EXERCISE: Scan the material for the word "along", and copy each line where it shows up.

GIVEN DATA:

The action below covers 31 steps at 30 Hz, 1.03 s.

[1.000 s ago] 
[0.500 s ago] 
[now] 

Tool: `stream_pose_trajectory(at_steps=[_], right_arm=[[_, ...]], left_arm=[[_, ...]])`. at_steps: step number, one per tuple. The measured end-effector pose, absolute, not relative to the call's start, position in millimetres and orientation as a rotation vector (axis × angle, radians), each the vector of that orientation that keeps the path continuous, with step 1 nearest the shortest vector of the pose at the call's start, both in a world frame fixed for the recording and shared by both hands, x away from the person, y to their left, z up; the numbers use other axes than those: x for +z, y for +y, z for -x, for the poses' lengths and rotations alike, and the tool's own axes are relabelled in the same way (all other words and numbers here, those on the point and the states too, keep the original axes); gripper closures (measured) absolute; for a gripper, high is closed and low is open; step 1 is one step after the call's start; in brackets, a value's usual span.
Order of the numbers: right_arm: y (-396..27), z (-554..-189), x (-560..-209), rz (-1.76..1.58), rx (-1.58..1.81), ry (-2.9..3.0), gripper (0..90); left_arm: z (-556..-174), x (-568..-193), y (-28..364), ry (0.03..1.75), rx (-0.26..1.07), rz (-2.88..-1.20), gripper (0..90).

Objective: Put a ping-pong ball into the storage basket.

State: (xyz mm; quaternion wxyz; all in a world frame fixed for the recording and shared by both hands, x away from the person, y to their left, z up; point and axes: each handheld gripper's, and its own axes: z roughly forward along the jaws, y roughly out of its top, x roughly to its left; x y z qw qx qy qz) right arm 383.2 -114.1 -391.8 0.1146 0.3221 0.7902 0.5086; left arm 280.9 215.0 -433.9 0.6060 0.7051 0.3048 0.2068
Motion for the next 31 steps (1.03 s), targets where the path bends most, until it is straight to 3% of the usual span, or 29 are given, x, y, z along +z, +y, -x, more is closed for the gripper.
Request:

TASK RESPONSE:
State: (xyz mm; quaternion wxyz; all in a world frame fixed for the recording and shared by both hands, x away from the person, y to their left, z up; point and axes: each handheld gripper's, and its own axes: z roughly forward along the jaws, y roughly out of its top, x roughly to its left; x y z qw qx qy qz) right arm 383.2 -114.1 -391.8 0.1146 0.3221 0.7902 0.5086; left arm 280.9 215.0 -433.9 0.6060 0.7051 0.3048 0.2068
Motion for the next 31 steps (1.03 s), targets where the path bends most, until it is straight to 3% of the usual span, or 29 are given, x, y, z along +z, +y, -x, more is closed for the gripper.

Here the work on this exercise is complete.